Professor Tim Usherwood, head of the department of general practice at Sydney Medical School (Westmead), agreed that ICS-LABA therapy may be inappropriately prescribed to children with asthma, and emphasised the need to stick to the guidelines articulated in the Australian Asthma Handbook. (4)

He said it was important for clinicians to be aware that LABA was not the only option available to treat children whose asthma was inadequately controlled on low-dose ICS.

“Increasing the dose of corticosteroid or adding montelukast should also be considered.”

Professor Usherwood told MJA InSight that to further encourage treatment adherence, four things should always be checked — that the diagnosis was correct, the child had the right type of inhaler and the skills to use it, and that they were using it as prescribed.

"Once a child’s asthma is fully controlled, the GP should review their progress regularly, perhaps every 3 months.”

A US study published last week in JAMA Pediatrics examined the impact of an intervention to help children to adhere to asthma treatment using speech recognition software that creates computer-generated telephone conversations. Speech recognition telephone calls to parents were triggered when an ICS refill was due or overdue. (5)

The research found the intervention led to a 25.4% higher adherence to ICS compared with children who did not receive the intervention. However, asthma-related urgent care events did not differ between the two groups.

Professor Anne Chang, NHMRC practitioner fellow at the Royal Children’s Hospital, Brisbane, said the answer to whether adherence to guidelines led to better patient outcomes was still unclear, but believed the Australian context differed from conditions in the US.

“Australian guidelines have been implemented more effectively with a multipronged approach by the government, GPs, parents and schools”, Professor Chang told MJA InSight.

However, she said guidelines could only go so far in addressing the diagnostic challenges of paediatric asthma, which sometimes led to delays in treatment. One reason for this was the difficulty in diagnosing asthma in children aged under 5 years.

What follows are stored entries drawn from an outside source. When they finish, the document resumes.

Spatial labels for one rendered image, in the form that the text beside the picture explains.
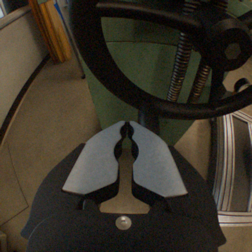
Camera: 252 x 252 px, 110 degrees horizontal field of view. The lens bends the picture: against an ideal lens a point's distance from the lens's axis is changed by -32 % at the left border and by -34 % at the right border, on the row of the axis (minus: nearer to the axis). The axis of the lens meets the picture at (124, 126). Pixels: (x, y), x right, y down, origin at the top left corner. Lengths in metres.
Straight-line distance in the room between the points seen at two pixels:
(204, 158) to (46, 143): 1.21
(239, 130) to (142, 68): 0.90
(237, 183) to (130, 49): 0.89
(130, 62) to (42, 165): 0.91
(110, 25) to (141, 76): 0.17
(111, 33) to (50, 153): 0.91
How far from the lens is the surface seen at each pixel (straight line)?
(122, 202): 0.85
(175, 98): 0.26
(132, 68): 0.37
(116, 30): 0.32
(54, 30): 1.69
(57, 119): 1.15
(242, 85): 0.44
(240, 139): 1.06
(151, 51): 0.34
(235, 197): 0.91
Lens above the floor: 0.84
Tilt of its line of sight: 61 degrees down
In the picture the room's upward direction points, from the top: 1 degrees counter-clockwise
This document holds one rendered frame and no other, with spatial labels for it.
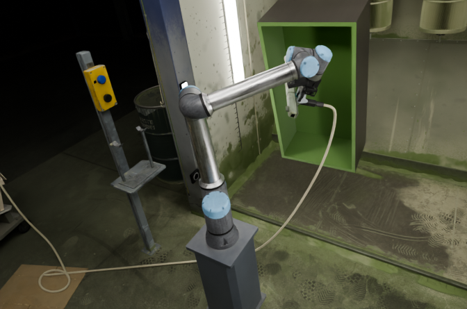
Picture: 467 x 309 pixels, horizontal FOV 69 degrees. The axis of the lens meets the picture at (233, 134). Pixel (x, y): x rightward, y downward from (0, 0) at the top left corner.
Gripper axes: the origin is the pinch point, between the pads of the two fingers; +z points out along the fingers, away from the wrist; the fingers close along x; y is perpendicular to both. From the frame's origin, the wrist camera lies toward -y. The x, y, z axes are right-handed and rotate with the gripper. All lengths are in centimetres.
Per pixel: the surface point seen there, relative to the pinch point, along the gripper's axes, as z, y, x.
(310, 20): -27.4, 3.2, 39.0
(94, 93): 25, -115, 7
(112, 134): 56, -106, 1
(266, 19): -15, -19, 52
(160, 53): 23, -83, 50
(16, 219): 188, -198, -11
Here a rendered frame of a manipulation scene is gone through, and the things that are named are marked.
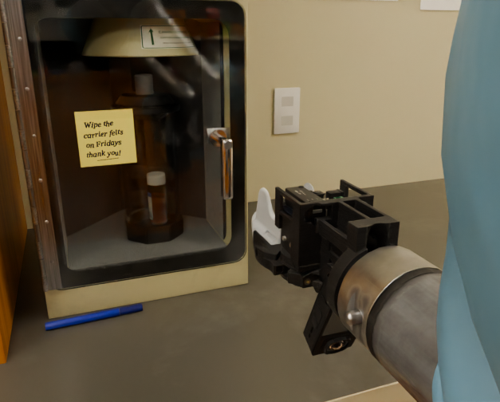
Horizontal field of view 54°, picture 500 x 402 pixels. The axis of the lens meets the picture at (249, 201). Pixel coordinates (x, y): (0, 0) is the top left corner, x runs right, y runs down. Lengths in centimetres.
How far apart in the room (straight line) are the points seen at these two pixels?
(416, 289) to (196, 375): 40
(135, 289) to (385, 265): 53
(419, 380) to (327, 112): 106
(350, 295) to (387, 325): 4
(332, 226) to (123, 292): 46
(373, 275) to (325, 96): 99
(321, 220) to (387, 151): 104
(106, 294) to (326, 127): 76
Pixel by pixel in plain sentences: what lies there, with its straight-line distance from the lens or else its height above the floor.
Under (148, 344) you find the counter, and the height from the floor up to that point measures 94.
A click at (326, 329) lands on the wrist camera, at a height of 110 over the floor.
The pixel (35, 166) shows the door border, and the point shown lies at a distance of 71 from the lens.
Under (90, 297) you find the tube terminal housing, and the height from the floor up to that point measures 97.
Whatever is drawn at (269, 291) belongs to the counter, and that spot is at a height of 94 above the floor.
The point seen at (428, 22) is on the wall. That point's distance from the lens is 146.
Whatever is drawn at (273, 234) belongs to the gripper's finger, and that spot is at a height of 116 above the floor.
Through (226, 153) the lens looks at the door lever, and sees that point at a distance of 69.
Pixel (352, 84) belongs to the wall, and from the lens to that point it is 134.
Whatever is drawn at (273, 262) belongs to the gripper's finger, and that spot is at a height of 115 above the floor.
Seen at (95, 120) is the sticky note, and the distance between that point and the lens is 70.
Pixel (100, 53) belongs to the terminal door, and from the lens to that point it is 69.
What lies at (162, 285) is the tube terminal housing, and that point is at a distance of 81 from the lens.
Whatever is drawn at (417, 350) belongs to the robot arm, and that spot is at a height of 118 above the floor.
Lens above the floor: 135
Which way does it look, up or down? 19 degrees down
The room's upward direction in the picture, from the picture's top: straight up
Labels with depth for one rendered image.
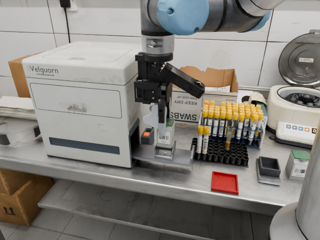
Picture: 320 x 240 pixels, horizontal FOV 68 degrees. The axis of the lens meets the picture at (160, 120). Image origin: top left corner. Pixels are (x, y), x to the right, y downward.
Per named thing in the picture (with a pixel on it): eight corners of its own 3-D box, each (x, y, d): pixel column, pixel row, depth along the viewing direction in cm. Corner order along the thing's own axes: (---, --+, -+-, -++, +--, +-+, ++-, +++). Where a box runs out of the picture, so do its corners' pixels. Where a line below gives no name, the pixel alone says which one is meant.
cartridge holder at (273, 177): (258, 182, 64) (260, 172, 62) (255, 162, 71) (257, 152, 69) (279, 186, 62) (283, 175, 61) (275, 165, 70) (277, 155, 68)
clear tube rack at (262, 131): (196, 142, 80) (198, 124, 77) (199, 127, 89) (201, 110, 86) (260, 150, 76) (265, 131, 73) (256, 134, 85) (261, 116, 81)
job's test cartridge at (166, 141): (156, 146, 65) (156, 126, 62) (160, 137, 69) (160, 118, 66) (171, 148, 64) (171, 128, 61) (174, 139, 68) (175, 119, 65)
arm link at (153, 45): (177, 31, 55) (170, 37, 48) (176, 51, 58) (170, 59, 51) (146, 30, 57) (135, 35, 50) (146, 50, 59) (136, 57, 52)
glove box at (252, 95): (234, 130, 87) (237, 106, 83) (231, 104, 108) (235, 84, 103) (269, 134, 85) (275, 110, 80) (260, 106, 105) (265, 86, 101)
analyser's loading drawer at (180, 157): (120, 160, 69) (119, 145, 66) (128, 147, 74) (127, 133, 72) (191, 170, 65) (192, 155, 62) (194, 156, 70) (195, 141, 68)
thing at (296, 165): (288, 179, 65) (295, 159, 61) (285, 167, 69) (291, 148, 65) (305, 181, 64) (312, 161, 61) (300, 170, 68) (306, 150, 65)
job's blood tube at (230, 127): (224, 155, 73) (228, 127, 69) (224, 153, 74) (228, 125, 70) (228, 155, 73) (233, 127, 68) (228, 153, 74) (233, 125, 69)
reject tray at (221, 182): (211, 190, 61) (211, 188, 61) (212, 173, 67) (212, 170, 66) (238, 195, 60) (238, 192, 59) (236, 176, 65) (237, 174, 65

“In older children we can run objective tests for hyper reactivity, lung function and exercise, but it’s hard to do this in very young children. [Diagnosis] is still a problem.”

 

1. MJA 2015: 202; 125-126
2. National Asthma Council Australia: PACE
3. J Prim Health Care 2014: 6: 238-244
4. National Asthma Council Australia: Australian Asthma Handbook 2014
5. JAMA Pediatrics 2015: Online 9 February
(Photo: Ian Boddy / Science Photo Library)

One thought on “Asthma complacency a “threat”

  1. Ulf Steinvorth says:

    This article is already reported in the press as ‘asthma preventer overprescribed/children at risk from asthma cocktail’ (e.g. guardian) and could easily become a bigger issue than the Statin debate by switching from the main message and proven findings (too little treatment/adherence) to a side-note (potential overprescribing in mild asthma), a claim that is not backed up with numbers in the original article.

    It’s a bit like claiming that airbags are bad for your health because the survival rate from car-crashes is much higher if airbags do not deploy (i.e. low speed/impact/risk) than if they do (i.e. high speed/impact/risk)… The correlation is true but not the causation.